> **EXERCISE**: Please copy the lines below exactly, from the first one through the line showing "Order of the".

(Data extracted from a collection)
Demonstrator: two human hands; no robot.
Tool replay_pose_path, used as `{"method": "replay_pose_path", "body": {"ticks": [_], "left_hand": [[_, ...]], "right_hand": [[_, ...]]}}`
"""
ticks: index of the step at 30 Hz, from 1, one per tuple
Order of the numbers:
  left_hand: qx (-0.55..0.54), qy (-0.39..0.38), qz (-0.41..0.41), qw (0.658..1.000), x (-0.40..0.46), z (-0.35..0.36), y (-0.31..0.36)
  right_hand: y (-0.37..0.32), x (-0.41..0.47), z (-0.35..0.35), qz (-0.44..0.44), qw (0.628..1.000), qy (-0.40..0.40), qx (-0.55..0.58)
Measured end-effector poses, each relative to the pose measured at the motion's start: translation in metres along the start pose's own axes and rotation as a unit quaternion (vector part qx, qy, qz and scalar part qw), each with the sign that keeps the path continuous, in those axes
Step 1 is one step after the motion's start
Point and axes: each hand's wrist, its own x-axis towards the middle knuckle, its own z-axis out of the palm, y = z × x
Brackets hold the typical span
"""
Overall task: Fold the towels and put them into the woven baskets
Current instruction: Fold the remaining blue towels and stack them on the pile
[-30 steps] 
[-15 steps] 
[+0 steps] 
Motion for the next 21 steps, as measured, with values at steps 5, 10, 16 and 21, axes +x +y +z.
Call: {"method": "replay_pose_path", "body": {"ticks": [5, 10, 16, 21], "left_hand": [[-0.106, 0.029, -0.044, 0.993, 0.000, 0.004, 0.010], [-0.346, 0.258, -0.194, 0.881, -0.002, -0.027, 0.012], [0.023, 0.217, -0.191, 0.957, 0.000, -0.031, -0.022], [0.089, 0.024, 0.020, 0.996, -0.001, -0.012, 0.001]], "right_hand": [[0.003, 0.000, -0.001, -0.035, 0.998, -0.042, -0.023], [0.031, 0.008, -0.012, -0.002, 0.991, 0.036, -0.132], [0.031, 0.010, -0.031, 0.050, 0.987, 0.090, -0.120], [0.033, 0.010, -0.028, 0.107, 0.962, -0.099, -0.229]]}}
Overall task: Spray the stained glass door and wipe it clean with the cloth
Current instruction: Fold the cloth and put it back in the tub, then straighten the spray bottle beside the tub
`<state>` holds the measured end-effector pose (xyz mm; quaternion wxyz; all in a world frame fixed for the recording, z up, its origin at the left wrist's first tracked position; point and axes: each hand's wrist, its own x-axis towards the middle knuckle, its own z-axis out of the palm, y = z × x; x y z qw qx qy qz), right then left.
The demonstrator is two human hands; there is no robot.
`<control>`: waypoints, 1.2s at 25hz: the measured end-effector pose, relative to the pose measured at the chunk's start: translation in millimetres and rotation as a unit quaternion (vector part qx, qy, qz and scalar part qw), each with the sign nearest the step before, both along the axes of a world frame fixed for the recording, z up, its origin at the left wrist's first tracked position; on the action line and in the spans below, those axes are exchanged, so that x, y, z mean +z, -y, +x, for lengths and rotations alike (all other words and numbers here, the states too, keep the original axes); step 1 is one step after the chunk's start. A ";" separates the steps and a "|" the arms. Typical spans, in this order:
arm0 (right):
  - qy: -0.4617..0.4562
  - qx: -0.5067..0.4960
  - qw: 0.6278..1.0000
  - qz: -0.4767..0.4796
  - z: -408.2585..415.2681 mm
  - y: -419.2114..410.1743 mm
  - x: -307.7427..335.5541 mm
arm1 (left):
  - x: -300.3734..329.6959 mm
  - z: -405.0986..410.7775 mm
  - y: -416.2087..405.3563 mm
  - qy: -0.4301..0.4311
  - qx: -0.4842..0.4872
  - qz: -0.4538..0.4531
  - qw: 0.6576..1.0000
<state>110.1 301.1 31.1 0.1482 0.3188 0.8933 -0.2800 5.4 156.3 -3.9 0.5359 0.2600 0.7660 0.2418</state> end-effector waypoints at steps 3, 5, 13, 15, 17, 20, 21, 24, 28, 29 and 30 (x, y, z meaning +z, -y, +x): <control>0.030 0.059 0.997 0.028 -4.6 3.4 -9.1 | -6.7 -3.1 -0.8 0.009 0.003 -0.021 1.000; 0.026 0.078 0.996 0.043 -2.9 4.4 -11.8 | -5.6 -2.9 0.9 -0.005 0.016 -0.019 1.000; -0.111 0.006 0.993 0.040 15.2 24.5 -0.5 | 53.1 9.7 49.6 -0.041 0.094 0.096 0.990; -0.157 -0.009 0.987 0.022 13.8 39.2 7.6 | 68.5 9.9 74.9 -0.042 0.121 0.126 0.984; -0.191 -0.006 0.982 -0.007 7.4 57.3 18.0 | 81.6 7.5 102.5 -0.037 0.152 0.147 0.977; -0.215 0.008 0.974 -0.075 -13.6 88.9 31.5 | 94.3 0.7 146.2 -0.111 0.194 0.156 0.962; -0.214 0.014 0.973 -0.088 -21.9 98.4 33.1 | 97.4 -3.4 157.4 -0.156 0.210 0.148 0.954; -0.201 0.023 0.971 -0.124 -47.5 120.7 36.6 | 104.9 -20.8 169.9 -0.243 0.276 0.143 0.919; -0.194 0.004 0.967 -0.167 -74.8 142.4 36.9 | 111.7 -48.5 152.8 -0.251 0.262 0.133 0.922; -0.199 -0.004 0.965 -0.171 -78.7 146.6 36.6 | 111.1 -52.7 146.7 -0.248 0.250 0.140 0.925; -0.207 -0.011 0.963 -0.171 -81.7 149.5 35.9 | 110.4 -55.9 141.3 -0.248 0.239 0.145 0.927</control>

> **RESULT OF THIS TASK**:
Demonstrator: two human hands; no robot.
Tool replay_pose_path, used as `{"method": "replay_pose_path", "body": {"ticks": [_], "left_hand": [[_, ...]], "right_hand": [[_, ...]]}}`
"""
ticks: index of the step at 30 Hz, from 1, one per tuple
Order of the numbers:

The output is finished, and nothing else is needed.